Paris (AFP) – Changer le modèle agricole, séparer bonne qualité de vie et croissance matérielle, revoir le système financier… Ces pistes, esquissées par les scientifiques pour sauver la nature, sont au coeur de négociations sensibles à Paris entre 132 Etats.
Reste à voir comment les responsables politiques s’empareront de cet appel à des changements profonds de société.

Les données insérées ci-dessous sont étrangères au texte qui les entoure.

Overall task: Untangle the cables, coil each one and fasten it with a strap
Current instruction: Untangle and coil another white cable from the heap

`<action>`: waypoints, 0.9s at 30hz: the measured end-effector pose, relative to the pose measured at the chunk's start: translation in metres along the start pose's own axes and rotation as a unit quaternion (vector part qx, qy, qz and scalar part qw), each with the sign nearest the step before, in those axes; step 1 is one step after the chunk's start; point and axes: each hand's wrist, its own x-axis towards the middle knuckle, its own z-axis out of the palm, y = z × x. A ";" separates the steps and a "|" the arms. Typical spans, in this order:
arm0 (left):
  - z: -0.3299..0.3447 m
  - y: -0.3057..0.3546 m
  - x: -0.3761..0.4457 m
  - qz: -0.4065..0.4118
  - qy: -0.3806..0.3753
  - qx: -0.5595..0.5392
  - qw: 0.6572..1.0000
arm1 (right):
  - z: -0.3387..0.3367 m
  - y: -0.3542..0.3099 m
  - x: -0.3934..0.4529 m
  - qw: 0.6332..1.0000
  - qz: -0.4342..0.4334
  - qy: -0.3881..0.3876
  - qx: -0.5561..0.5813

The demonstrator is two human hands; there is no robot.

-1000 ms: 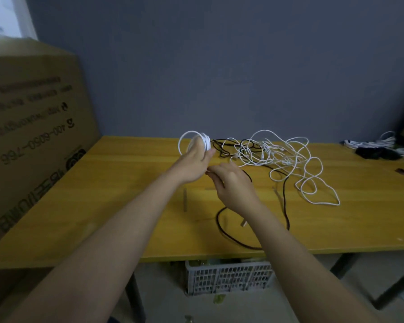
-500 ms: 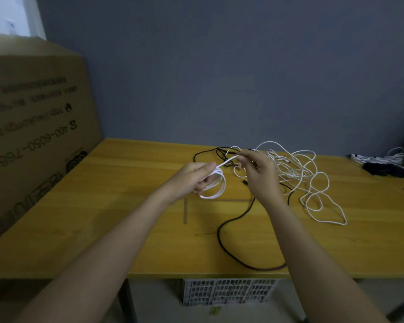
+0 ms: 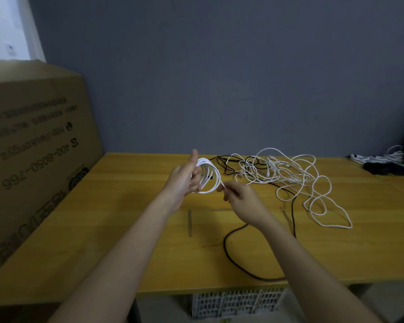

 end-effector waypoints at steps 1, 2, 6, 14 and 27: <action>0.001 0.002 -0.002 -0.006 0.000 0.021 1.000 | -0.004 0.002 -0.001 0.999 0.023 -0.017 0.028; 0.003 0.004 -0.002 -0.010 -0.002 0.045 0.999 | -0.008 0.002 -0.002 0.997 0.037 -0.044 0.046; 0.012 0.004 -0.003 -0.007 -0.036 0.106 0.994 | -0.017 -0.004 -0.007 0.942 0.047 -0.128 0.306; 0.026 0.014 -0.010 -0.002 -0.105 0.084 0.991 | -0.005 -0.027 -0.011 0.933 0.008 -0.040 0.358; 0.005 -0.018 -0.016 0.041 -0.019 0.326 0.944 | 0.000 -0.027 -0.017 0.997 -0.025 -0.022 0.065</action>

Un projet de rapport de 1.800 pages, qui dresse un état des lieux des écosystèmes dans le monde et dont l’AFP a obtenu copie, est présenté depuis lundi aux membres de la Plateforme intergouvernementale scientifique et politique sur la biodiversité et les services écosystémiques (IPBES) pour qu’ils en adoptent un résumé, dont le contenu peut évoluer.

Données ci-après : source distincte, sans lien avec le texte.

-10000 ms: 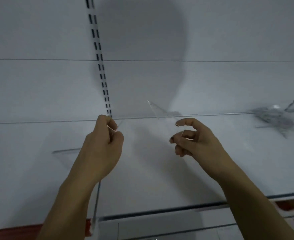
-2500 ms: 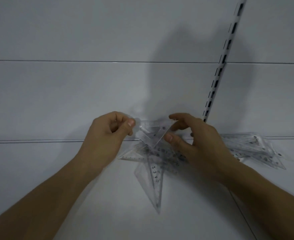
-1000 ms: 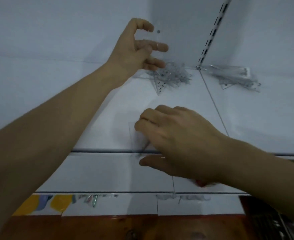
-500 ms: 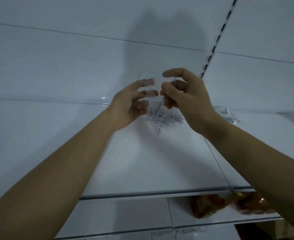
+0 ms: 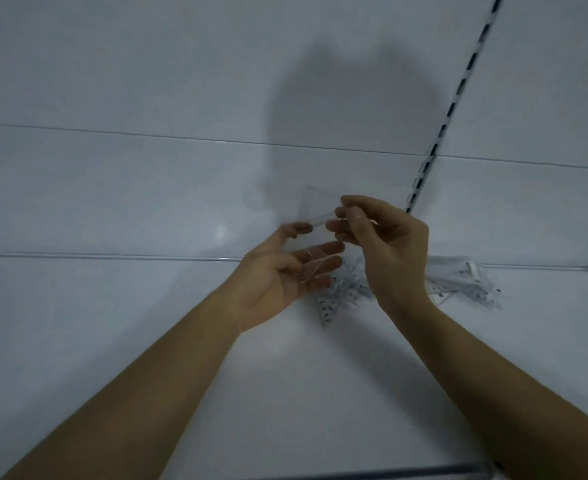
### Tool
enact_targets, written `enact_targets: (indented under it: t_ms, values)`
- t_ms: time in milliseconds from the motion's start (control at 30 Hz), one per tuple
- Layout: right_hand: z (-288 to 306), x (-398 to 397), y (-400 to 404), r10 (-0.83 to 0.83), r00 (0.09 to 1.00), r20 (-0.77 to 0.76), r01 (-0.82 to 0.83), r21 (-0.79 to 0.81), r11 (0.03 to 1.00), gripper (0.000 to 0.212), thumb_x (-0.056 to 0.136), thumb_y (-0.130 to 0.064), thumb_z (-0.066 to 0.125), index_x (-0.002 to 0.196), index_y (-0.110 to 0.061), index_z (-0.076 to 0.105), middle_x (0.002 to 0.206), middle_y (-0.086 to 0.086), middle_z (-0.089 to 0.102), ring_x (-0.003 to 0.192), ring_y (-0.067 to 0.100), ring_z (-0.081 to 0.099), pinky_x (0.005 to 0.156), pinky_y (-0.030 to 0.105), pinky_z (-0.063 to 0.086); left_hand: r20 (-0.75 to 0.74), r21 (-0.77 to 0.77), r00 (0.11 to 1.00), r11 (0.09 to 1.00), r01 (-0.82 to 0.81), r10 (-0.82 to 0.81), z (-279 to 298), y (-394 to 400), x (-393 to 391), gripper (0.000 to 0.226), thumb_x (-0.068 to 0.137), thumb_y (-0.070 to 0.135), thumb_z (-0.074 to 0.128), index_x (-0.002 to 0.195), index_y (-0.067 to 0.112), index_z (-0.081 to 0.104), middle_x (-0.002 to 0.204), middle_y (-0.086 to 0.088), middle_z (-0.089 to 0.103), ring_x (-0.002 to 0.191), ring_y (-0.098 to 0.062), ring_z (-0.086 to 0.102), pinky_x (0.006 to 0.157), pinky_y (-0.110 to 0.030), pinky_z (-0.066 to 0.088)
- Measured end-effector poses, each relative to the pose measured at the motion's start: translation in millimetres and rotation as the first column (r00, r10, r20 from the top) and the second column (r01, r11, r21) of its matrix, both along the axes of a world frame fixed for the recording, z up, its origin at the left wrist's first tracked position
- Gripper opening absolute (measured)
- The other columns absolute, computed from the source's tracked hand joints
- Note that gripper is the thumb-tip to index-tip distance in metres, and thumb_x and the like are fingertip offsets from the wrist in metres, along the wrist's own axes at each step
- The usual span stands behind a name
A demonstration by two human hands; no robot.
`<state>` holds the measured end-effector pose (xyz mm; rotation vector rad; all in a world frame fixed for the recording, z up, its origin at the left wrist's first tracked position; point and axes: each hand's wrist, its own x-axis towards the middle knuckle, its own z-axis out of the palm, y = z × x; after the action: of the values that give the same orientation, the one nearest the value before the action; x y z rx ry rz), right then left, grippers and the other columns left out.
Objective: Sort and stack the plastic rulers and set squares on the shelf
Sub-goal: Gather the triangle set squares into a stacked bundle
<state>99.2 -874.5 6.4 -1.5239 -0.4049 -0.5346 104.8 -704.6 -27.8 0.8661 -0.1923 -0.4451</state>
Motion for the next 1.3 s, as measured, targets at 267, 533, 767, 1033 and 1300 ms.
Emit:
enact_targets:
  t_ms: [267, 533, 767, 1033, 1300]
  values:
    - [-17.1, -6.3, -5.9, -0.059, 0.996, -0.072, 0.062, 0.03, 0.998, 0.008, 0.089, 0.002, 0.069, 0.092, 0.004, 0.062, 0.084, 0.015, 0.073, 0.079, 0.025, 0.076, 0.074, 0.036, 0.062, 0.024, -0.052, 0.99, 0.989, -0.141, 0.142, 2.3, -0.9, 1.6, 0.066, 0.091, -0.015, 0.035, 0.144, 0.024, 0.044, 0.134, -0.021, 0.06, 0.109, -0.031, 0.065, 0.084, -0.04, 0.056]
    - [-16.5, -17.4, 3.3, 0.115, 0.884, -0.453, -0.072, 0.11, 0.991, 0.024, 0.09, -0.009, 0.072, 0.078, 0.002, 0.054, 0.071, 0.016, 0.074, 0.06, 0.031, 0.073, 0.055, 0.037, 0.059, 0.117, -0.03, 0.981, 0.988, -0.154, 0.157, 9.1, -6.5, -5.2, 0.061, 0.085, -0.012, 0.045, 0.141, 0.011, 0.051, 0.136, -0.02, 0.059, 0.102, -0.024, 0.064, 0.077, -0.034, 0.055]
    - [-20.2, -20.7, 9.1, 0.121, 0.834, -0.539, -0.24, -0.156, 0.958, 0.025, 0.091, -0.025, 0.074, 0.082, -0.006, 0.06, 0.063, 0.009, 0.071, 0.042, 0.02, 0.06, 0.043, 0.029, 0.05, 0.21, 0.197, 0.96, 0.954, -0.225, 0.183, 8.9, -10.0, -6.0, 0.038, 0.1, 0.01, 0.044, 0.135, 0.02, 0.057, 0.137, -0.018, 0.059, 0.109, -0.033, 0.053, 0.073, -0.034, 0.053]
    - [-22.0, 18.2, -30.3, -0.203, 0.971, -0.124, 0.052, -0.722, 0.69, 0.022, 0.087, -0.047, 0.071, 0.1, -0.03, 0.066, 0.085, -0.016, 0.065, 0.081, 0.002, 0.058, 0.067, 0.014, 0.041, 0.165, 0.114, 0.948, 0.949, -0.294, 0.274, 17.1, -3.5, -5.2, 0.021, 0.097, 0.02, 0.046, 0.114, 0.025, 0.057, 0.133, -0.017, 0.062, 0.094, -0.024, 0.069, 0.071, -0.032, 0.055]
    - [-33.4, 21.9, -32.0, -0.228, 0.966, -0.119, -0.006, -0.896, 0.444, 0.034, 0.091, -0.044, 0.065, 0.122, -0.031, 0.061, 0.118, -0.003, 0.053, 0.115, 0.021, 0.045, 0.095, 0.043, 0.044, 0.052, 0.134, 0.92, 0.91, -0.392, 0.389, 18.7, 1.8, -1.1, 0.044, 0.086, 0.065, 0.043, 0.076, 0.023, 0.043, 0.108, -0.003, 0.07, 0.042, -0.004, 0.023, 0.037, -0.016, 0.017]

Ce texte, non prescripteur, « va servir de base pour redéfinir les objectifs de l’agenda » avant une COP biodiversité très importante en Chine en 2020, expliquait à l’AFP une de ses auteurs, Yunne Jai Shine, avant le début des négociations.
Cinq facteurs contribuent à la chute brutale de la biodiversité : les changements d’utilisation des terres (dont l’agriculture), la surexploitation (chasse et pêche), le changement climatique, la pollution et les espèces invasives, avec en toile de fond la croissance démographique (11,4 milliards d’habitants attendus en 2100) et la hausse de la consommation par habitant, à l’heure où les classes moyennes des pays émergents adoptent les modes de consommation des pays riches.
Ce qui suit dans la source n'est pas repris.